Aim of the task: Give back exactly the lines from the one holding "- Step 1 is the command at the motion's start" to the bottom of the material, both included, and nothing more. No pictures.

Dataset records:
────────

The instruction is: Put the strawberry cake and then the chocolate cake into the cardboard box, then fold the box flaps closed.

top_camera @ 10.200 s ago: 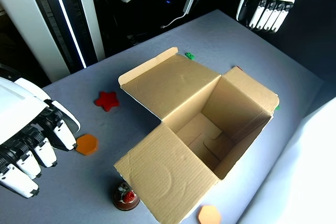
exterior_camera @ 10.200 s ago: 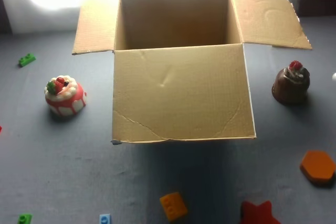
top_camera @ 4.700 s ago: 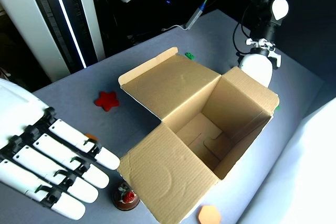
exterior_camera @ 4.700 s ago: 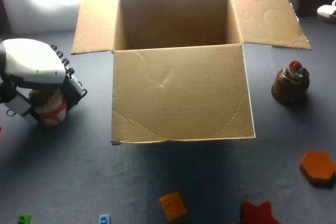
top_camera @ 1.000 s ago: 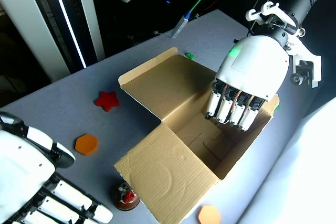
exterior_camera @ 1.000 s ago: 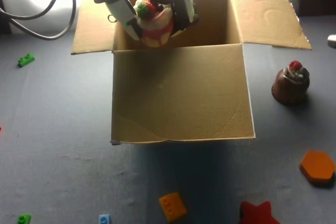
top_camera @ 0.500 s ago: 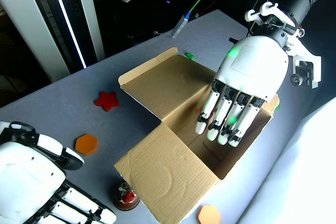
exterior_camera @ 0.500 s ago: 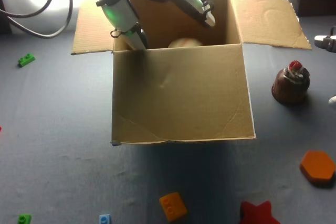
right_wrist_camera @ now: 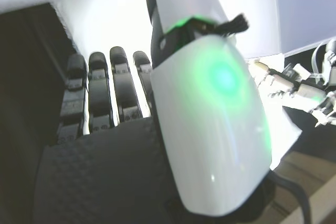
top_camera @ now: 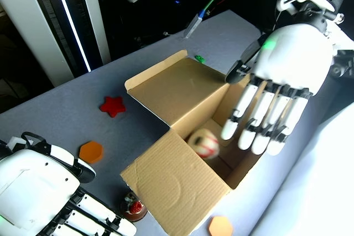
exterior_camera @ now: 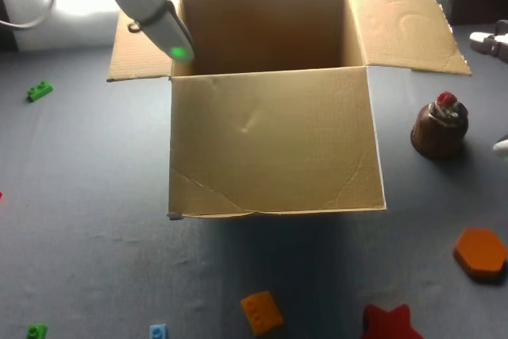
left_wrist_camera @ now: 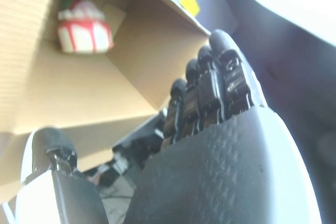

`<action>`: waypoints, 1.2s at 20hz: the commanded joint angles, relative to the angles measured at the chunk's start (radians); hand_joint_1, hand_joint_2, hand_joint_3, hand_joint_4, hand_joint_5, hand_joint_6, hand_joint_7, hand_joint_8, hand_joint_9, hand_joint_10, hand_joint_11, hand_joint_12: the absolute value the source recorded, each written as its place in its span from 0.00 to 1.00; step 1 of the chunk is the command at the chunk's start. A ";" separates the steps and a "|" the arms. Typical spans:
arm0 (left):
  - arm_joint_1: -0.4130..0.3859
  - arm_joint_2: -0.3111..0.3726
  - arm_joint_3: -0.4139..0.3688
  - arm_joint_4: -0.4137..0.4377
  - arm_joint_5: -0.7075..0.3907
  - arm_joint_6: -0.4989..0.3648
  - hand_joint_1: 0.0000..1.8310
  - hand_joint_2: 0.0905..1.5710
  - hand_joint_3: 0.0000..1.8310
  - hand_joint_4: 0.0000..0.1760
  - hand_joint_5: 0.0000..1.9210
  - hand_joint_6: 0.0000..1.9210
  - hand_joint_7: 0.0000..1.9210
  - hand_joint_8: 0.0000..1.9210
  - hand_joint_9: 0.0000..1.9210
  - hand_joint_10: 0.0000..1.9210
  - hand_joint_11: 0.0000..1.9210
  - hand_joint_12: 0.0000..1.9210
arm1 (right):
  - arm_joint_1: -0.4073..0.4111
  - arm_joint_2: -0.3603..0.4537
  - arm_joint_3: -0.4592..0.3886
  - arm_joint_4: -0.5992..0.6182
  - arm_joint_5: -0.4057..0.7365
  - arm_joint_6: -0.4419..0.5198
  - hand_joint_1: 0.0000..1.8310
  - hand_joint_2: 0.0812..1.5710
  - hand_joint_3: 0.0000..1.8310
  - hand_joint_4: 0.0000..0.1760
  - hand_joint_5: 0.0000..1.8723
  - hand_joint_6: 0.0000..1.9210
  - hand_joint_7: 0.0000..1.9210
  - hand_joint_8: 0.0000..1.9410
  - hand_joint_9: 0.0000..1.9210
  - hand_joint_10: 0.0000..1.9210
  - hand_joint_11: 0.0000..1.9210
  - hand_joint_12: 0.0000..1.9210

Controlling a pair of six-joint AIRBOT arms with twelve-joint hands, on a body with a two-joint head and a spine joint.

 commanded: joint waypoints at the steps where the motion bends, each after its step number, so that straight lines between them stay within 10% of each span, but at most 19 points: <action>1: -0.022 0.018 -0.003 -0.057 0.023 -0.004 0.03 0.62 0.01 0.21 0.04 0.00 0.06 0.00 0.07 0.00 0.00 0.34 | 0.017 0.002 0.009 -0.019 0.070 0.018 0.64 0.61 0.00 0.00 0.03 0.00 0.04 0.00 0.03 0.00 0.00 0.05; 5: -0.046 0.089 -0.047 -0.019 0.006 -0.021 0.00 0.67 0.01 0.03 0.04 0.00 0.04 0.00 0.03 0.00 0.00 0.22 | 0.021 -0.043 0.039 0.002 0.063 0.039 0.62 0.65 0.01 0.03 0.01 0.00 0.02 0.00 0.02 0.00 0.00 0.04; 24: 0.106 0.482 -0.245 -0.056 -0.032 -0.073 0.00 0.68 0.00 0.00 0.02 0.00 0.04 0.00 0.05 0.00 0.00 0.25 | -0.003 -0.275 0.240 0.050 0.088 0.035 0.62 0.66 0.01 0.09 0.02 0.01 0.04 0.01 0.03 0.01 0.02 0.02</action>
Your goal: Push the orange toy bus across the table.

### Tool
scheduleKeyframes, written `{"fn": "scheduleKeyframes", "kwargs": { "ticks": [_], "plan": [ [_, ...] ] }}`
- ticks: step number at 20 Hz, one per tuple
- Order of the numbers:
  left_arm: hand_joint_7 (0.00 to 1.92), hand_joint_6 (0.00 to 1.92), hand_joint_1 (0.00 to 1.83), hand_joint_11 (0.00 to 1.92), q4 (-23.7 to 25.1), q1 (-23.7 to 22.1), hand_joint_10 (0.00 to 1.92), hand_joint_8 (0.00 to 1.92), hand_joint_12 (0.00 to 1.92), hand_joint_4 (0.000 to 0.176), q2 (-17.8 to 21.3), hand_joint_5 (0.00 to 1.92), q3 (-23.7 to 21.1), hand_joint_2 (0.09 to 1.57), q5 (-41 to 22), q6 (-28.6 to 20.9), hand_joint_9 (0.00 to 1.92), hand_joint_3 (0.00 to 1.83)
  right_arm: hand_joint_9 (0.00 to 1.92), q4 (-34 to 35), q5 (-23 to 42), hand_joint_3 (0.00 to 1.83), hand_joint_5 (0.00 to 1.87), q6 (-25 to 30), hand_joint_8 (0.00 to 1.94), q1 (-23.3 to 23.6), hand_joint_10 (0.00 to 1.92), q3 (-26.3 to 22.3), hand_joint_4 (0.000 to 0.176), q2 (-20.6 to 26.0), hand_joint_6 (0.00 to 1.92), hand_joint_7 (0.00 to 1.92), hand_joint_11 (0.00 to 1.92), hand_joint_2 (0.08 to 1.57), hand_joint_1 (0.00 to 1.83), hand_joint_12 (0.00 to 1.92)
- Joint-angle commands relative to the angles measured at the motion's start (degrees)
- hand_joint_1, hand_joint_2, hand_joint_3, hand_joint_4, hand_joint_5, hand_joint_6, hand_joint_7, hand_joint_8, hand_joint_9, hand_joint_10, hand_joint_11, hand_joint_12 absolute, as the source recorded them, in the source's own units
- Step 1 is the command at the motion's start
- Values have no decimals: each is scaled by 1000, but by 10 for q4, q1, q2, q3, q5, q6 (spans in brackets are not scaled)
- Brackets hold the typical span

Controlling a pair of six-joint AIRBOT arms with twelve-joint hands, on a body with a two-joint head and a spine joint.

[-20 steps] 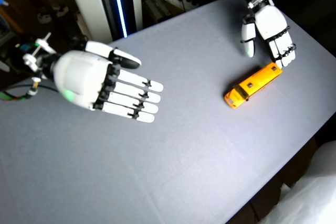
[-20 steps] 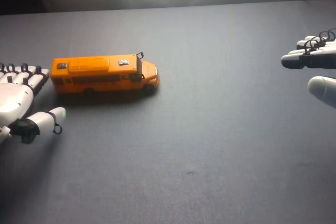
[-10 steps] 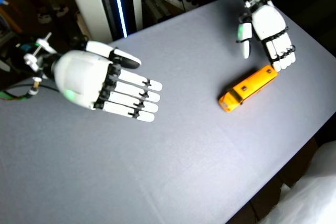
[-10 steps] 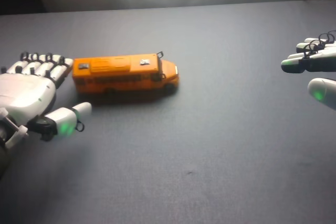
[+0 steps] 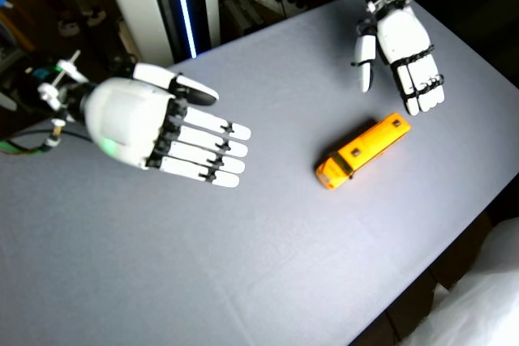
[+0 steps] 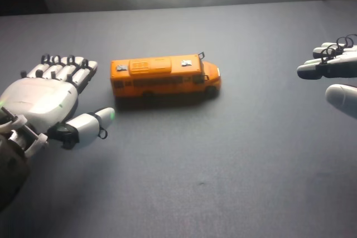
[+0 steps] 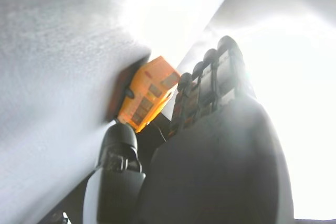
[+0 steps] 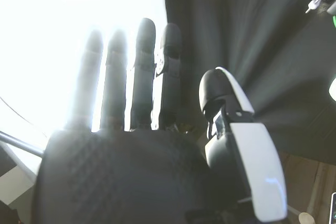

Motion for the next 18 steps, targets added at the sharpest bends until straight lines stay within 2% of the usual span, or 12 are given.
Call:
{"fn": "scheduleKeyframes", "kwargs": {
  "ticks": [1, 4, 6, 9, 14, 18],
  "plan": [
    [36, 10, 0, 50, 24, -8, 6, 7, 26, 0, -3, 69, 4, 1356, -49, 0, 45, 2, 475, 6, 68, 0, 715, 5, 0, 2, 1, 1, 0, -2, 0, 672, 377, 1431, 271, 21],
    [16, 0, 0, 118, 28, -14, 1, 1, 57, 0, -17, 50, 16, 1340, -26, 0, 28, 0, 467, 6, 66, 1, 707, 5, 1, 3, 0, 2, 0, -2, 0, 668, 366, 1436, 263, 16],
    [0, 0, 0, 120, 39, -28, 1, 0, 59, 0, -33, 32, 29, 1335, -2, 1, 4, 0, 465, 6, 65, 1, 716, 5, 1, 3, 1, 2, 0, -2, 3, 670, 363, 1438, 276, 15],
    [15, 8, 0, 19, 48, -47, 8, 4, 16, 0, -54, 52, 48, 1336, 29, 1, 26, 0, 483, 6, 65, 1, 717, 5, 4, 3, 7, 2, 0, -2, 3, 676, 386, 1441, 260, 25],
    [42, 10, 0, 66, 77, -73, 14, 10, 31, 0, -85, 73, 65, 1256, 63, 1, 53, 0, 479, 6, 65, 0, 715, 5, 1, 3, 1, 3, 0, -2, 2, 671, 376, 1441, 283, 20],
    [3, 0, 0, 35, 94, -90, 0, 0, 15, 0, -97, 42, 65, 1322, 63, 1, 15, 6, 451, 5, 65, 1, 711, 6, 0, 2, 0, 3, 0, -2, 0, 657, 354, 1446, 303, 10]
  ]
}}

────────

Response to this task:
- Step 1 is the command at the motion's start
- Values have no decimals: each is scaled by 1000, but by 10 for q4, q1, q2, q3, q5, q6 (spans in brackets are not scaled)
- Brackets hold the typical span

Controlling a pair of six-joint AIRBOT arms with twelve-joint hands, on a body with a two-joint head and a spine joint.

[-20 steps] 
[-20 steps] 
[-10 steps] 
[-10 steps] 
[+0 steps] 
[+0 steps] 
[+0 steps] 
[+0 steps] 

Motion for the next 18 steps, targets added at the sharpest bends until straight lines stay within 2% of the usual span, or 12 are given.
Call:
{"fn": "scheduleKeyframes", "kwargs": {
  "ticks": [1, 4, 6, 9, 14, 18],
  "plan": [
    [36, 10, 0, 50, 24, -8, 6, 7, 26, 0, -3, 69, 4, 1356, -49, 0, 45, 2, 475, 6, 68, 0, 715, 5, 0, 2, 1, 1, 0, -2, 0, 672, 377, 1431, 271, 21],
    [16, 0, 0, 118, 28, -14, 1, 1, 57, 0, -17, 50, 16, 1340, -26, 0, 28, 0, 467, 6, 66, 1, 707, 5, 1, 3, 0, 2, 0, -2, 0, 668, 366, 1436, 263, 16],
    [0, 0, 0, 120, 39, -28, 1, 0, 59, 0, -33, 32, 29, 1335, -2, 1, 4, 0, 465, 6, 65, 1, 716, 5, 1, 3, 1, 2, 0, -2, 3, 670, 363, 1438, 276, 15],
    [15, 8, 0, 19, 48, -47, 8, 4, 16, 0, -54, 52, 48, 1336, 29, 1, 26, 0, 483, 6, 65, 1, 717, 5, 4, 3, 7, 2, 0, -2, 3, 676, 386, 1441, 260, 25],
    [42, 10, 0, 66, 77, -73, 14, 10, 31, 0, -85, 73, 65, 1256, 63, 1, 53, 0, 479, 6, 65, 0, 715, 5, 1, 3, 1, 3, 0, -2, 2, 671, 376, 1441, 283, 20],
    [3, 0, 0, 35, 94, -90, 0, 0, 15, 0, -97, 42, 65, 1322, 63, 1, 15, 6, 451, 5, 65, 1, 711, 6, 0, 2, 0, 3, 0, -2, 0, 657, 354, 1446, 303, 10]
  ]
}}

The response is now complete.